Records from a data source:
__________

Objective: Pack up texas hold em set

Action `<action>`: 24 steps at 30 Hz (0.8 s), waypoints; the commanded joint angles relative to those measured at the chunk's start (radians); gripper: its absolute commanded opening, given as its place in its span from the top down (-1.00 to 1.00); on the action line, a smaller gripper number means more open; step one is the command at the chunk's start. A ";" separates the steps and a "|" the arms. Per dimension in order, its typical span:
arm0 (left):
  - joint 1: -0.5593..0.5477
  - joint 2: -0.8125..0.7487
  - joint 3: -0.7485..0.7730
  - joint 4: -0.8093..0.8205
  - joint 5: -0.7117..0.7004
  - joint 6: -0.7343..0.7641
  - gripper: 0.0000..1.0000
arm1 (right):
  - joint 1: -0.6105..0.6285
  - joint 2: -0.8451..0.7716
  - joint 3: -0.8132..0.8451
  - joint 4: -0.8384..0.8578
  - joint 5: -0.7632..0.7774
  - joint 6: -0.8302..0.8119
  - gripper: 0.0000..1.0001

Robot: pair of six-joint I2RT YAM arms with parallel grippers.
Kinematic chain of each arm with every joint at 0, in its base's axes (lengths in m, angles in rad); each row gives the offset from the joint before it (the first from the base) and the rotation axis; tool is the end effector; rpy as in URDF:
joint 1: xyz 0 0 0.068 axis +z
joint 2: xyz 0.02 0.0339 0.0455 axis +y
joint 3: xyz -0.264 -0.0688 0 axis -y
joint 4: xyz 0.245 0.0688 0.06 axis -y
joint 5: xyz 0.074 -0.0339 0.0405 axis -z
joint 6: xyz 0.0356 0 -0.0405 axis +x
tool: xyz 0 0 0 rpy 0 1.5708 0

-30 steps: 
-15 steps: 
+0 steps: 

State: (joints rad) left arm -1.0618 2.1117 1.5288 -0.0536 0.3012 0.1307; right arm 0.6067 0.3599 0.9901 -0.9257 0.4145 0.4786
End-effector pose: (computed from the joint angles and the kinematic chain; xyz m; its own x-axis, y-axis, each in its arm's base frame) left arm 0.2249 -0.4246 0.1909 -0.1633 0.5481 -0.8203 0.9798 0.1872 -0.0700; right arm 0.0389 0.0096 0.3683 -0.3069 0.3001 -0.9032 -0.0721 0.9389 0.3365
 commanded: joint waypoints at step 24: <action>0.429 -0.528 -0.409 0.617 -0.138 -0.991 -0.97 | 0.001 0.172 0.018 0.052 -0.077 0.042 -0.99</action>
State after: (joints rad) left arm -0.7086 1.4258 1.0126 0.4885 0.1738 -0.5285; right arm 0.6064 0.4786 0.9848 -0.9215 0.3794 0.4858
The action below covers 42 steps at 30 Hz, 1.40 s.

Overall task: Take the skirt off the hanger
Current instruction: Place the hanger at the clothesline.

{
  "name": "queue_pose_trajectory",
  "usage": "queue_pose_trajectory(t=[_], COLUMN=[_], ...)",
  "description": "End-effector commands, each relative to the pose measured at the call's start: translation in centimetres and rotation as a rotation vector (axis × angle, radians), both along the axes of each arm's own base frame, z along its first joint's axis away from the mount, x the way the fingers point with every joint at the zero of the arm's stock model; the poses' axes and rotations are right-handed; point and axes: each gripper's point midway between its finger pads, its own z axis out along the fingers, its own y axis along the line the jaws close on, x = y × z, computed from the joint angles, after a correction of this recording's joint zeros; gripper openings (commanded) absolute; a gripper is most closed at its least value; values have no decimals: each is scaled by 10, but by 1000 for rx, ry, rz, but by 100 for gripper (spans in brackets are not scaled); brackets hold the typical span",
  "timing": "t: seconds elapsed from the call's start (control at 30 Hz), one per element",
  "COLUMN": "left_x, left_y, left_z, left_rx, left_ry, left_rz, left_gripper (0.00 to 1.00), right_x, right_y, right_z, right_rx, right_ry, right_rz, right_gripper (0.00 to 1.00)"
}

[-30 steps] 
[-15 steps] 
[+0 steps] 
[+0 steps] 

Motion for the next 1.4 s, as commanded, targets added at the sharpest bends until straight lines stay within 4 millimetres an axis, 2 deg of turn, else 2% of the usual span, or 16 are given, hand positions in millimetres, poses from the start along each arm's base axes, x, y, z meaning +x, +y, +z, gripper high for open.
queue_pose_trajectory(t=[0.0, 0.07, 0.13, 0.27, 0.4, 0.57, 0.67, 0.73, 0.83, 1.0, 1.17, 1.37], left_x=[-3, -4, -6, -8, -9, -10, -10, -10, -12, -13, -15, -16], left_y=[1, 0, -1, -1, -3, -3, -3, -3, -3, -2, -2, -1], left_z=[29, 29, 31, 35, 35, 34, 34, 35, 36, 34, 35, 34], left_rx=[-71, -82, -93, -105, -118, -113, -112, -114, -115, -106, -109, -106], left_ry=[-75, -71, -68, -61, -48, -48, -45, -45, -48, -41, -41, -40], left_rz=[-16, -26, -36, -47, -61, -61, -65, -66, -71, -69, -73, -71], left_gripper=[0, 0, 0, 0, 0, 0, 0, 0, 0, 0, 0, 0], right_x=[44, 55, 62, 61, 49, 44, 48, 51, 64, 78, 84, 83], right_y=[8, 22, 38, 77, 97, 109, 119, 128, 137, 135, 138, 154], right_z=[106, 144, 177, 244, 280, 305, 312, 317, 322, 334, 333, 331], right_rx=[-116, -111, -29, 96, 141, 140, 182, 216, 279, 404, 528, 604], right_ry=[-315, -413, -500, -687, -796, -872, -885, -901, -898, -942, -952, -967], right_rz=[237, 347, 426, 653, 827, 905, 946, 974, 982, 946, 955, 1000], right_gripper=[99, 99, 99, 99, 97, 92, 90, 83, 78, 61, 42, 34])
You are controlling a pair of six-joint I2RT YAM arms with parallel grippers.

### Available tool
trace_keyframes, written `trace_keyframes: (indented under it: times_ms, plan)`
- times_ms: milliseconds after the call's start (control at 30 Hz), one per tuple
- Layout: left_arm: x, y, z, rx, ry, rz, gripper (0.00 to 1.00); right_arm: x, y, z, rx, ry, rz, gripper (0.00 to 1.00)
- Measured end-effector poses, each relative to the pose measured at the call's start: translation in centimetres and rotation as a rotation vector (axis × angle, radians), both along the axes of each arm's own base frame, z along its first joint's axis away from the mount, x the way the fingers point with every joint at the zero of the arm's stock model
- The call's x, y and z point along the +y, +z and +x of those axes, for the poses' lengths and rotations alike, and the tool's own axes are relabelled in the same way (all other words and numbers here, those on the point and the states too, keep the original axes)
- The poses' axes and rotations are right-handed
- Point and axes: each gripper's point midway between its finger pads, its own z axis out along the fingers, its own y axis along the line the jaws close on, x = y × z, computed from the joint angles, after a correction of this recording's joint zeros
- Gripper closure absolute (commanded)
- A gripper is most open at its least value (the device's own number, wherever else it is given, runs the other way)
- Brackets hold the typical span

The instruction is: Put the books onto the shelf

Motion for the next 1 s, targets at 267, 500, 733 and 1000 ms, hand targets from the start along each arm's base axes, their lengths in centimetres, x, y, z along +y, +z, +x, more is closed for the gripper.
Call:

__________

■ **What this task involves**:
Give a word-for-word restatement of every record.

■ **Task solution**:
Objective: Pack up texas hold em set

Action `<action>`: 24 steps at 30 Hz (0.8 s), waypoints; the commanded joint angles relative to those measured at the chunk's start (radians); gripper: its absolute commanded opening, given as its place in its span from the top down (-1.00 to 1.00); on the action line, a smaller gripper number means more open; step one is the command at the chunk's start. A ";" separates the steps and a "|" the arms. Per dimension in order, its typical span:
arm0 (left):
  - joint 1: -0.5593..0.5477
  - joint 2: -0.8125..0.7487
  - joint 3: -0.7485..0.7730
  - joint 4: -0.8093..0.8205
  - joint 5: -0.7117..0.7004
  - joint 6: -0.7343..0.7641
  - gripper: 0.0000..1.0000
arm1 (right):
  - joint 1: -0.6105..0.6285
  - joint 2: -0.8451..0.7716
  - joint 3: -0.8132..0.8451
  - joint 4: -0.8384..0.8578
  - joint 5: -0.7632..0.7774
  - joint 6: -0.8302..0.8119
  - gripper: 0.0000..1.0001

Robot: pair of six-joint I2RT YAM arms with parallel grippers.
Kinematic chain of each arm with every joint at 0, in its base's axes (lengths in m, angles in rad); each row gives the offset from the joint before it (the first from the base) and the rotation axis; tool is the end effector; rpy as in URDF:
joint 1: xyz 0 0 0.068 axis +z
joint 2: xyz 0.02 0.0339 0.0455 axis +y
joint 3: xyz -0.264 -0.0688 0 axis -y
joint 4: xyz 0.245 0.0688 0.06 axis -y
joint 5: xyz 0.074 -0.0339 0.0405 axis -z
joint 6: xyz 0.0356 0 -0.0405 axis +x
tool: xyz 0 0 0 rpy 0 1.5708 0

-30 steps: 
-15 steps: 
+0 steps: 

State: (joints rad) left arm -1.0618 2.1117 1.5288 -0.0536 0.3012 0.1307; right arm 0.6067 0.3599 0.9901 -0.9257 0.4145 0.4786
End-effector pose: (computed from the joint angles and the kinematic chain; xyz m; its own x-axis, y-axis, each in its arm's base frame) left arm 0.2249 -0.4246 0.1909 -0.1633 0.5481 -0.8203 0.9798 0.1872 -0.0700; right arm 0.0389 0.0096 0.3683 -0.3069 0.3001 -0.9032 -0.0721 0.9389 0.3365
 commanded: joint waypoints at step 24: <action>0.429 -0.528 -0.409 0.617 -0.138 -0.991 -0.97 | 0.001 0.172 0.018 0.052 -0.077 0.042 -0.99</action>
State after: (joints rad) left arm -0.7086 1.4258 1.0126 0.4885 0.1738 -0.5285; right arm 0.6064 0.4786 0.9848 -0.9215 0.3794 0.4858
The action below covers 42 steps at 30 Hz, 1.40 s.

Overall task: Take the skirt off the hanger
Current instruction: Place the hanger at the clothesline.

{
  "name": "queue_pose_trajectory",
  "usage": "queue_pose_trajectory(t=[_], COLUMN=[_], ...)",
  "description": "End-effector commands, each relative to the pose measured at the call's start: translation in centimetres and rotation as a rotation vector (axis × angle, radians), both along the axes of each arm's own base frame, z along its first joint's axis away from the mount, x the way the fingers point with every joint at the zero of the arm's stock model; the poses' axes and rotations are right-handed; point and axes: each gripper's point midway between its finger pads, its own z axis out along the fingers, its own y axis along the line the jaws close on, x = y × z, computed from the joint angles, after a correction of this recording's joint zeros; gripper openings (commanded) absolute; a gripper is most closed at its least value; values have no decimals: each is scaled by 10, but by 1000 for rx, ry, rz, but by 100 for gripper (spans in brackets are not scaled); brackets hold the typical span",
  "timing": "t: seconds elapsed from the call's start (control at 30 Hz), one per element",
  "COLUMN": "left_x, left_y, left_z, left_rx, left_ry, left_rz, left_gripper (0.00 to 1.00), right_x, right_y, right_z, right_rx, right_ry, right_rz, right_gripper (0.00 to 1.00)"
}

[-30 steps] 
[-15 steps] 
[+0 steps] 
[+0 steps] 

Motion for the next 1.4 s, as commanded, targets added at the sharpest bends until straight lines stay within 4 millimetres an axis, 2 deg of turn, else 2% of the usual span, or 16 are given, hand positions in millimetres, poses from the start along each arm's base axes, x, y, z meaning +x, +y, +z, gripper high for open.
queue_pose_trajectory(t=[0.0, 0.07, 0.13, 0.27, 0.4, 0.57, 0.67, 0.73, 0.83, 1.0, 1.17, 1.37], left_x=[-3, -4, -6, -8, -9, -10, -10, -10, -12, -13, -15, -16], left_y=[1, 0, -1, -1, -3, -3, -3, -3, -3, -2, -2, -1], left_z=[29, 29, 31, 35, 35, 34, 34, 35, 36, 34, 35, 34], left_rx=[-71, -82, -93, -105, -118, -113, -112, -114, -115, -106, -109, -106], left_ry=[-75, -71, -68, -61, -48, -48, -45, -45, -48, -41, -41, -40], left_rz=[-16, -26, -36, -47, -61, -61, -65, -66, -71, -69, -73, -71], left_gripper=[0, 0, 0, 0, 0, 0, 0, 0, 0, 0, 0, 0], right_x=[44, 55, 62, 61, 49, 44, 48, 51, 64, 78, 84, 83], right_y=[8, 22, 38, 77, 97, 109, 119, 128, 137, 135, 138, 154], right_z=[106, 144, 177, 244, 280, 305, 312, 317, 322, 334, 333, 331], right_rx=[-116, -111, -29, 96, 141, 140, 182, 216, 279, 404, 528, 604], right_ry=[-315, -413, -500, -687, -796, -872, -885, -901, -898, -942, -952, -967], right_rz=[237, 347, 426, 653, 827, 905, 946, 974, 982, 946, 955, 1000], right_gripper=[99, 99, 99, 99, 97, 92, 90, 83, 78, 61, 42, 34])
You are controlling a pair of six-joint I2RT YAM arms with parallel grippers.

### Available tool
trace_keyframes, written `trace_keyframes: (indented under it: times_ms, plan)`
- times_ms: milliseconds after the call's start (control at 30 Hz), one per tuple
- Layout: left_arm: x, y, z, rx, ry, rz, gripper (0.00 to 1.00); right_arm: x, y, z, rx, ry, rz, gripper (0.00 to 1.00)
- Measured end-effector poses, each relative to the pose measured at the call's start: translation in centimetres and rotation as a rotation vector (axis × angle, radians), both along the axes of each arm's own base frame, z along its first joint's axis away from the mount, x the way the fingers point with every joint at the zero of the arm's stock model
- The call's x, y and z point along the +y, +z and +x of those axes, for the poses' lengths and rotations alike, and the tool's own axes are relabelled in the same way (all other words and numbers here, those on the point and the states too, keep the original axes)
- The poses' axes and rotations are right-handed
- Point and axes: each gripper's point midway between its finger pads, its own z axis out along the fingers, its own y axis along the line the jaws close on, x = y × z, computed from the joint angles, after a correction of this recording's joint zeros
- Gripper closure absolute (commanded)
- A gripper is most open at its least value (the device's own number, wherever else it is given, runs the other way)
- Brackets hold the typical span

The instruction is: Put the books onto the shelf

Motion for the next 1 s, targets at 267, 500, 733 and 1000 ms, hand targets from the start along each arm's base axes, their lengths in centimetres, x, y, z along +y, +z, +x, more is closed for the gripper.
Call:

The exercise is now finished.